'A Cancer on America': Panel Urges Obama to End Indefinite Detention at Gitmo

Following congressional briefing, activist chains herself to White House fence to "force President to take action" on Guantanamo

It is within the President Obama's power to close the Guantanamo Bay detention facility and, unless he does so, America will have lost any "claim to moral leadership".

This was the clear message sent by a panel of experts Friday at a congressional briefing on Guantanamo titled, "From Crisis to Solution."

"Guantanamo is a cancer on America's claim to moral leadership," intoned one panelist, Brigadier General David R. Irvine.

The briefing was held to urge Congress and the President to follow through on their promise and close the facility, where more than 100 detainees are currently engaging in a hunger strike to protest their treatment. Of those on strike, at least 23 are being forcibly fed, which many believe is a form of torture.
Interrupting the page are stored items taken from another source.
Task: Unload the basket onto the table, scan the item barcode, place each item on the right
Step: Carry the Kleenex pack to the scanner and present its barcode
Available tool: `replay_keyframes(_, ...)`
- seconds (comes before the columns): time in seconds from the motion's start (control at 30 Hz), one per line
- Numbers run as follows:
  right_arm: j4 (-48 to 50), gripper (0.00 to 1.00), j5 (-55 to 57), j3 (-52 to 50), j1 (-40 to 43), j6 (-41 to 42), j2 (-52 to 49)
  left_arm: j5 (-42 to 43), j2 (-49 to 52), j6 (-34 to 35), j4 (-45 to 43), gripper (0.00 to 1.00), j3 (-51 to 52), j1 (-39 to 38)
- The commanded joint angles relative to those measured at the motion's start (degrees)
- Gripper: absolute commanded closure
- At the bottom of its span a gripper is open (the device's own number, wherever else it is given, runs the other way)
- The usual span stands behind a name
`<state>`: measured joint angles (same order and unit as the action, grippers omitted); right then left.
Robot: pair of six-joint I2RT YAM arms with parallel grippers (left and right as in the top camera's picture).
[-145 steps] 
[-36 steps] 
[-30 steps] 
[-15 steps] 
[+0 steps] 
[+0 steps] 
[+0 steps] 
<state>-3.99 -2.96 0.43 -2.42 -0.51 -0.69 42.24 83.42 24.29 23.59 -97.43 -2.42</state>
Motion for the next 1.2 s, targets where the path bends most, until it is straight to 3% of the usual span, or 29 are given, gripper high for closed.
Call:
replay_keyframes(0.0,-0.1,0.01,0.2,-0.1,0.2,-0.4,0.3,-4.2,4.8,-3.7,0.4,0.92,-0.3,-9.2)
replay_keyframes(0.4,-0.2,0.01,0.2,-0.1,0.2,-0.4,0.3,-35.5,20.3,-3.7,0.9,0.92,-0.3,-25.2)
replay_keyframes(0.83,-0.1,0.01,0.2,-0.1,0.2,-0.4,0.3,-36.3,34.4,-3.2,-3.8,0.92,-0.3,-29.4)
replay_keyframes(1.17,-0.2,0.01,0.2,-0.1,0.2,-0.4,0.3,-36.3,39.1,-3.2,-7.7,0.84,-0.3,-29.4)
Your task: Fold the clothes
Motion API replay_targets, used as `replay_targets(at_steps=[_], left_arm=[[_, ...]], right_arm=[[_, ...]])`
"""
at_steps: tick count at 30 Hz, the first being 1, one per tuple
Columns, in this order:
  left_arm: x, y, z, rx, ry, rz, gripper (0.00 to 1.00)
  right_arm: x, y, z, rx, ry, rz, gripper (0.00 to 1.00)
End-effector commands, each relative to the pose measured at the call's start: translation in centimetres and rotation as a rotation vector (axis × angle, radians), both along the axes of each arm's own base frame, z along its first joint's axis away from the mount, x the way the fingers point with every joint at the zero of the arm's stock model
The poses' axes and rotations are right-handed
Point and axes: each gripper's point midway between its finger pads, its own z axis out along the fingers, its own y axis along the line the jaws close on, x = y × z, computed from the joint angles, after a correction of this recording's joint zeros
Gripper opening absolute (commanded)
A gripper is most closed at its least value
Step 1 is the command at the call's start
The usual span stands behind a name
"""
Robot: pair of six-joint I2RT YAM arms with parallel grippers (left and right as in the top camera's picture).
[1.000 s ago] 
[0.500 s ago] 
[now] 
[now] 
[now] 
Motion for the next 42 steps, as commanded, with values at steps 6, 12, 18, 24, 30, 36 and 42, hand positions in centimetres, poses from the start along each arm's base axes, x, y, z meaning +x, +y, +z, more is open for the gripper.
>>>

"Congress has granted President Obama the tools and power he needs to end indefinite detention and close Guantanamo," said panelist and Center for Constitutional Rights Senior Staff Attorney Pardiss Kebriaei. "He cannot place the blame on Congress for the fact that 166 men still remain at Guantanamo. He has the power to resolve this crisis, and he must use it to close Guantanamo."

Kebriaei emphasized that Obama could use the "certification and waiver process," which Congress created, to initiate the transfer of the captives, "starting with the 86 men who have been cleared for release by the Obama administration itself."

In addition to Irvine and Kebriaei, the others panelists included ordained Presbyterian minister Dr. George Hunsinger and Colonel Lawrence B. Wilkerson, who served as Chief of Staff to Secretary of State Colin Powell.

"Some of our clients have said they would rather die than live like this - in perpetual detention after 11 years, in now inhuman conditions," Kebriaei added. "But their hunger strikes are not acts of suicide. They are acts of last resort to be heard, and for release."

Present and reporting from within the hearing was human rights activist group CODEPINK, which was among a number of organizations who staged a demonstration outside of the White House Friday.

During the action, CODEPINK co-founder Diane Wilson--who is on day 10 of a water-only fast in solidarity with the prisoners--chained herself to the White House fence for two hours before being taken away by police.

"I am disgusted with President Obama for keeping the prisoners in Guantanamo in indefinite detention, refusing to release those who have been cleared, and brutally force-feeding them," Wilson said in a statement ahead of the protest. "We Americans have to do more to force the president to take action."

Other protesters wore Guantanamo-style orange jumpsuits while an "armed US soldier" reenacted "the degrading and inhumane treatment of the prisoners by US military guards."

Earlier this week, Yemeni human rights minister, Hooria Mashhour, came to Washington hoping to discuss the release of the 84 Yemeni Guantanamo detainees, particularly the 26 individuals who the Obama Administration have already cleared for transfer. However, according to a McClatchyreport, Mashhour left "disappointed" unable to have met with any "senior-level" officials.